Sviluppo della cultura nei prossimi anni: ecco perché i processi di governance saranno sempre più importanti

di Antonio Lampis

Dopo decenni di maggiore prevedibilità, assistiamo oggi a forti e rapidi cambiamenti, in quasi ogni paese sviluppato, che hanno ed avranno sempre maggiore influenza sullo sviluppo della cultura.
Il primo è quello della disponibilità ormai capillare degli strumenti di elaborazione di dati che chiamiamo intelligenza artificiale e che certamente per la loro improvvisa, imprevista e facile diffusione, avranno un notevole impatto sulla relazione tra chi è preposto o intende tutelare e/o valorizzare il patrimonio culturale, il lavoro degli artisti e i pubblici di riferimento consueti o nuovi.
Il secondo cambiamento è determinato dalla maggiore frequenza dei cambiamenti di orientamento politico delle popolazioni e conseguentemente dei governi centrali o locali e, ovviamente, anche i cambiamenti che si attendono o che sono già in atto tra le istituzioni religiose e in coloro che gestiscono strumenti particolarmente incisivi nella formazione delle coscienze.
A fronte di tali cambiamenti il governo organizzativo del settore culturale, come si può chiamare la governance in un buon italiano, assume un ruolo sempre più importante e merita maggiori attenzioni.
È, ormai, evidente quanto stia crescendo la consapevolezza dell’importanza della partecipazione culturale, del sostegno alla creatività, della salvaguardia dei patrimoni materiali ed immateriali (più o meno identitari) per il benessere fisico, sociale ed economico. Conseguentemente si attendono politiche pubbliche e azioni da parte dei privati più forti e strategiche.
In Italia e in molti paesi europei è ormai ineludibile la necessità di una legge organica sulla cultura, buona per tutti i settori e tutti i livelli istituzionali, centrali e locali. In particolare, in Italia, una tale legge aiuterebbe a superare la superficiale abitudine di pensare che la gestione della cultura stia quasi solo nel Ministero, ricordando e raccordando invece meglio il ruolo delle Regioni e dei grandi comuni, già oggi determinanti per la vita delle istituzioni culturali. Una legge organica sarebbe, inoltre, fondamentale per riconoscere e valorizzare le importantissime aspettative dei piccoli comuni o, comunque, si chiamino le comunità diverse dai centri più noti e popolati. Si attende da decenni un contratto che riconosca un miglior trattamento economico e giuridico ai lavoratori del settore culturale e i nuovi cambiamenti renderebbero necessario anche con un codice etico, pressoché generalmente obbligatorio, per qualsiasi relazione tra privati e finanziamenti pubblici, per le concessioni, i partenariati eccetera.
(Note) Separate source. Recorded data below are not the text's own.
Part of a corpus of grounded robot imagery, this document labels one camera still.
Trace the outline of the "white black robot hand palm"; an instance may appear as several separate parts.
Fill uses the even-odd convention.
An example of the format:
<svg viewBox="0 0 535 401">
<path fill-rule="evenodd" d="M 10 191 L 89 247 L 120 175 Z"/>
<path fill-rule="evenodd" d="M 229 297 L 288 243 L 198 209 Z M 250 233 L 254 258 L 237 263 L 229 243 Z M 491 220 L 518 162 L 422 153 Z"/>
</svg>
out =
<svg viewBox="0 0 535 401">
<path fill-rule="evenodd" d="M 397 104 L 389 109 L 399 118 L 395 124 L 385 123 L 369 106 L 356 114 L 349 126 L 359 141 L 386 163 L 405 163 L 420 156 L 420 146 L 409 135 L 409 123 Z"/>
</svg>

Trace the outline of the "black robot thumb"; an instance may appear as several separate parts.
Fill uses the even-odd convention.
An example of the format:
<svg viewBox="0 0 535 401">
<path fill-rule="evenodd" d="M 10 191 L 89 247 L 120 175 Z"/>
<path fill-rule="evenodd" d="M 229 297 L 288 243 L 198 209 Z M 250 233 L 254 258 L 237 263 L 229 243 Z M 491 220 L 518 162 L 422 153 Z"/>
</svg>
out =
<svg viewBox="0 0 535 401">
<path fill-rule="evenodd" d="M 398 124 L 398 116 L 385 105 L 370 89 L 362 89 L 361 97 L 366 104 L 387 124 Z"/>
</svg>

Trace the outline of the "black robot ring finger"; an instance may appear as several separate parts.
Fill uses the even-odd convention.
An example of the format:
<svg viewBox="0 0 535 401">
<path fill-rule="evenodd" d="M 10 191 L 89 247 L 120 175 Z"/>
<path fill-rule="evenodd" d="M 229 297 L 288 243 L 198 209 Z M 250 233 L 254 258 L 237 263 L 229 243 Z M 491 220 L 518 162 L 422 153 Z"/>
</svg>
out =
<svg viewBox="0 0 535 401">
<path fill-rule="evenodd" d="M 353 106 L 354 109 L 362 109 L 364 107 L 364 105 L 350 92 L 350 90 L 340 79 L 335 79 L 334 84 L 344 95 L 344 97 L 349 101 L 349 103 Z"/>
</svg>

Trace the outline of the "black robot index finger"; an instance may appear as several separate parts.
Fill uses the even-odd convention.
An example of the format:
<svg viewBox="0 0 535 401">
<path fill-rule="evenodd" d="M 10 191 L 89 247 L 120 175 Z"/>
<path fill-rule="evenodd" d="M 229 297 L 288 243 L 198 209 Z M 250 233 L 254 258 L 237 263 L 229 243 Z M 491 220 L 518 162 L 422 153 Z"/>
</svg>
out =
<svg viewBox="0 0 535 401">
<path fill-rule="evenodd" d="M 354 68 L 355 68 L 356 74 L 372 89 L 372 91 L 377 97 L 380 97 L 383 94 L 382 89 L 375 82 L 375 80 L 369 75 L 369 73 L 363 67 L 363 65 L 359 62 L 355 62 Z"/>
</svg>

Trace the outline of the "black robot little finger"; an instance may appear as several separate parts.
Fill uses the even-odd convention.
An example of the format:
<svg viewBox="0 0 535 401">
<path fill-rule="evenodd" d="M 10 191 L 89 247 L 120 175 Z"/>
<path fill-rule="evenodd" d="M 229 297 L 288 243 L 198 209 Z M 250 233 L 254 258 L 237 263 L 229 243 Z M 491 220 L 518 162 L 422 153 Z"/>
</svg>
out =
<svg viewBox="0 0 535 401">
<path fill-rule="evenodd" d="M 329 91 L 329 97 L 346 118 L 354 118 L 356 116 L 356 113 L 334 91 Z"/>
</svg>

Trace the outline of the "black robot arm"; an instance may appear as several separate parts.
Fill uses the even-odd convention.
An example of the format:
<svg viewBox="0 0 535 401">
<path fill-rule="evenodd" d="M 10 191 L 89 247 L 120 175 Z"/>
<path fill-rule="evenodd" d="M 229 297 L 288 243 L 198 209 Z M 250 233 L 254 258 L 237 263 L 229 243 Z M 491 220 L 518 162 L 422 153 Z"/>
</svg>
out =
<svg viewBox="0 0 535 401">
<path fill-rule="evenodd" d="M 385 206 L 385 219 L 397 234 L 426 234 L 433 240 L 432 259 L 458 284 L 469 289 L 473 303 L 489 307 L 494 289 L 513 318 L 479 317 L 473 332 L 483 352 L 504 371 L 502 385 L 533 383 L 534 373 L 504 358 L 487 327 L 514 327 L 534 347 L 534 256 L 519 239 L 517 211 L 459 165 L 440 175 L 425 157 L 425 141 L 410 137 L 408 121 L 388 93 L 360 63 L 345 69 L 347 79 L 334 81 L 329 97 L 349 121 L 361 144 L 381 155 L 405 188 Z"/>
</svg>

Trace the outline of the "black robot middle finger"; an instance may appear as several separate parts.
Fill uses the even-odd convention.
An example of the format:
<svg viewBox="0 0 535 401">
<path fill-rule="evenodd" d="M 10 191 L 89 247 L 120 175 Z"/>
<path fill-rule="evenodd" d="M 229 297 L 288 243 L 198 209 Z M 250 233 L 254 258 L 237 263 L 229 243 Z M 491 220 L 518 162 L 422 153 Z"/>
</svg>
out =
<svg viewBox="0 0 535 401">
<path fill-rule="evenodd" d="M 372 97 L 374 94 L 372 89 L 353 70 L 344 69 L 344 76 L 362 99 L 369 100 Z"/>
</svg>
Ministero e assessorati alla cultura possono legittimamente mantenere la loro posizione di leadership se la qualificazione eccellente dei funzionari e della dirigenza preparata tornerà ad essere indiscussa. Questa qualificazione, che dovrebbe essere scontata, è stata una delle glorie del passato italiano, ma si è indebolita negli ultimi anni a causa di una serie di fattori, tra cui le norme della funzione pubblica che hanno portato a un livellamento dei requisiti e delle opportunità di carriera; la carenza di formazione continua, lo stratificarsi incontrollato di personale di enti dismessi e di progetti occupazionali di tipo assistenziale; le irragionevoli carenze organiche; i troppi interim; i carichi di lavoro disumani; la difficoltà di relazionarsi in modo produttivo con le imprese e di attrarre talenti da altri settori, sia pubblici che privati. Per ripristinare la fiducia nel sistema culturale italiano, è necessario affrontare questi problemi e ripristinare sistemi di selezione rapidi, efficienti e trasparenti e nuove opportunità di carriera che consentano ai giovani funzionari e dirigenti di eccellere.
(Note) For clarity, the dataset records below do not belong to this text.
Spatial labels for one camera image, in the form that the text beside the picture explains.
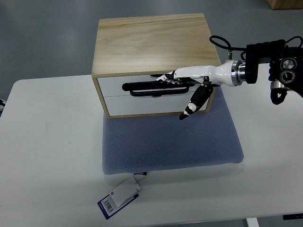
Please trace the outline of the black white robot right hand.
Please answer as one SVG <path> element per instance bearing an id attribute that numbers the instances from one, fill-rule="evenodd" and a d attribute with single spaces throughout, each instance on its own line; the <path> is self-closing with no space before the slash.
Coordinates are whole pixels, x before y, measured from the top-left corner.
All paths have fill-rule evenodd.
<path id="1" fill-rule="evenodd" d="M 230 87 L 241 85 L 237 78 L 238 66 L 242 61 L 229 60 L 220 66 L 191 66 L 176 69 L 161 75 L 156 81 L 178 84 L 190 79 L 198 83 L 198 88 L 193 93 L 188 105 L 179 119 L 183 120 L 196 113 L 205 104 L 215 86 L 226 84 Z"/>
Un maggiore sinergia tra Stato, Regioni ed Enti Locali sarà indispensabile per ridefinire e promuovere (anche con retribuzioni più consone) le competenze culturali. Sarà necessario giungere ad una maggior uniformità e trasparenza in alcuni processi cruciali, primo fra tutti quello della selezione delle dirigenze e la realizzazione di un sistema di impiego che paghi meglio lo specialista e non lo assurga al ruolo di dirigente solo per potergli attribuire uno stipendio dignitoso, lasciando viceversa le dirigenze alle persone che hanno dimostrato di saper fare il difficile mestiere di dirigere. Sarà importante uscire da ogni autoreferenzialità, dal preoccuparsi troppo del titolo di studio preso in gioventù, dei giudizi dei colleghi e conseguentemente troppo poco degli artisti, dei visitatori o degli spettatori. Parallelamente il settore, che inevitabilmente rincorre la velocità del pensiero degli artisti e la volatilità dei pubblici, va liberato dalla spada di Damocle tipica del sistema normativo italiano, la criminalizzazione dell’errore. L’impegno pubblico per la cultura dovrà essere sempre meglio rivolto a favorire una partecipazione inclusiva dei più giovani e a favorire la genesi di posti di lavoro per le nuove generazioni che non hanno ceduto alle lusinghe di un lavoro più pratico, ma hanno ostinatamente voluto studiare la storia dell’arte, l’archeologia e le altre materie umanistiche. Per i politici e i dirigenti attivi nel settore cultura l’occupazione giovanile qualificata, stabile e ben retribuita dovrebbe essere un primario obiettivo e posso testimoniare che quando ci si riesce diviene la fonte della migliore soddisfazione professionale.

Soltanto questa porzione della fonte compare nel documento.